O trecho é do jornal “Gazeta de Notícias” do dia 09 de julho de 1908, ano em que temos os primeiros registros de jogos entre atletas brasileiros e argentinos nos gramados do país. Há 108 anos, a equipe platina fazia uma excursão pelo Brasil e jogou amistosos contra combinados de estrangeiros que atuavam por aqui, de paulistas e de cariocas (vale lembrar que a Seleção Brasileira só seria reconhecida como tal seis anos depois). Para esta partida, que o jornal “Gazeta de Notícias” chamou de “argentinos contra brasileiros”, era um combinado de atletas de equipes do Rio de Janeiro. Vitória dos visitantes: 3×2, numa tarde “diferente” no Rio de Janeiro:

Dia carregado, com uma chuvinha miúda a peneirar do céo… Que dia! Mas desde cedo a cidade tem uma preocupação, a ideia fixa do “match” de foot-ball que se vai realizar no “ground” de Guanabara. Há negócios? Há operações de bolsas? Há comércio aberto? Subiu o cambio ou desceu? Os theatros terão novidades?
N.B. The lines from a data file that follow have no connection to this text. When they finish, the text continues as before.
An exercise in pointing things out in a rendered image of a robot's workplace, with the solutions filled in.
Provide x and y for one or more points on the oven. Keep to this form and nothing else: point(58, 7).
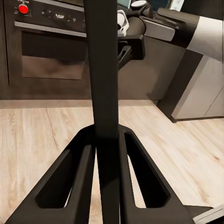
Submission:
point(46, 44)

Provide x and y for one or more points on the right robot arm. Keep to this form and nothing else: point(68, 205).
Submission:
point(199, 34)

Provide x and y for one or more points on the poster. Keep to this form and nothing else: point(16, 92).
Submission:
point(101, 25)

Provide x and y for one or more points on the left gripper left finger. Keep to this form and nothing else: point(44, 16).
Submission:
point(63, 194)

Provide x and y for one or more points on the fridge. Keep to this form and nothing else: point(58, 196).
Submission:
point(197, 88)

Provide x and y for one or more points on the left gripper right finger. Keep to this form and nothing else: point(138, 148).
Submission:
point(162, 204)

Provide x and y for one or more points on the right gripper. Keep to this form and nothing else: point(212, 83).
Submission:
point(131, 46)

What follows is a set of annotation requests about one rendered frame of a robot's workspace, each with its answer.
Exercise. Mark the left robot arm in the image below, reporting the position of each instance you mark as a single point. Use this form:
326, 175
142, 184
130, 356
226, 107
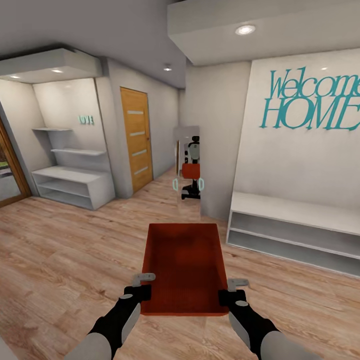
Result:
110, 332

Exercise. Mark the standing mirror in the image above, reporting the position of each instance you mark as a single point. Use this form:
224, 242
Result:
188, 182

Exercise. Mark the door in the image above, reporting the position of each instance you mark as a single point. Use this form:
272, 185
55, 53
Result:
136, 120
13, 184

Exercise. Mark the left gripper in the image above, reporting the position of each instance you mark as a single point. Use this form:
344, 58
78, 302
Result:
145, 291

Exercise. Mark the storage box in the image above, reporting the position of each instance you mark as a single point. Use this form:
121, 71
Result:
187, 261

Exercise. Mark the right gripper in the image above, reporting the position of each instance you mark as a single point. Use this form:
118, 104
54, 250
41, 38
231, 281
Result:
224, 296

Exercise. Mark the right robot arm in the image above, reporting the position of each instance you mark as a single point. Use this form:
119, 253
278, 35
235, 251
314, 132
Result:
258, 333

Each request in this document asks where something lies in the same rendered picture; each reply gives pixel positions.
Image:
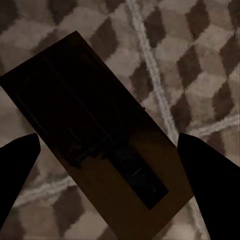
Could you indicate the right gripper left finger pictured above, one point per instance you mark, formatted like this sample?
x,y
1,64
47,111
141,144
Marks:
x,y
16,161

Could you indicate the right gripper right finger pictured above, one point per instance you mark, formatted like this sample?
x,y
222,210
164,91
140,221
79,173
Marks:
x,y
215,182

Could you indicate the mousetrap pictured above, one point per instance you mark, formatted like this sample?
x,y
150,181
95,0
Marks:
x,y
123,162

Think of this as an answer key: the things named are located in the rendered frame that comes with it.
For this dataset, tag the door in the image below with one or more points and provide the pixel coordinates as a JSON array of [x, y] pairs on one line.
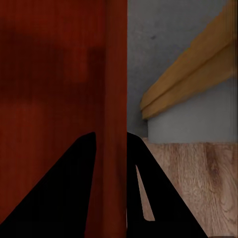
[[209, 60]]

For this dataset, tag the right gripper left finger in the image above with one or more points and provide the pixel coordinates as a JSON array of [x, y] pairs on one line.
[[57, 206]]

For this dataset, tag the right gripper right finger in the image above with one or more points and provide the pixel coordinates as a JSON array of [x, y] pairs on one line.
[[173, 219]]

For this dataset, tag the storage box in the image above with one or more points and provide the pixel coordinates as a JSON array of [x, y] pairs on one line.
[[63, 74]]

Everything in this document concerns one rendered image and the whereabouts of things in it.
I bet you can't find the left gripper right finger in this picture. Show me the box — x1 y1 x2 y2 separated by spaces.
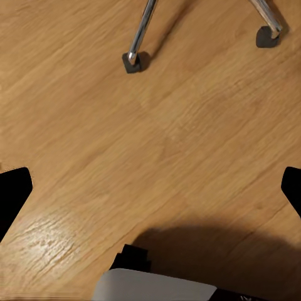
281 166 301 217

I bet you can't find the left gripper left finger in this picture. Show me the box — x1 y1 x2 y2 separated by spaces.
0 167 33 242

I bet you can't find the swivel chair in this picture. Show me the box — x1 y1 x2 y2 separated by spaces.
122 0 283 74
Há guerras pelo mundo? É preciso ir à repartição, trabalhar, escrever, viver como no outro dia? Qual! Que importa? A única preocupação dominante é o “match” de “foot-ball” entre argentinos e brasileiros. Choverá? Fará sol? Realisar-se-á o primeiro encontro? E desde manhã a cidade apresentava esse bizarro aspecto, o Rio de Janeiro inteiro com uma única preocupação: a partida entre argentinos e brasileiros. Quem passasse pelas ruas centraes tinha a impressão de que era um dia de festa, um dia santificado. Estava tudo parado à espera. À espera de que? Da batalha, da primeira batalha internacional de sport no Rio (GAZETA DE NOTÍCIAS, 10/07/1908, capa).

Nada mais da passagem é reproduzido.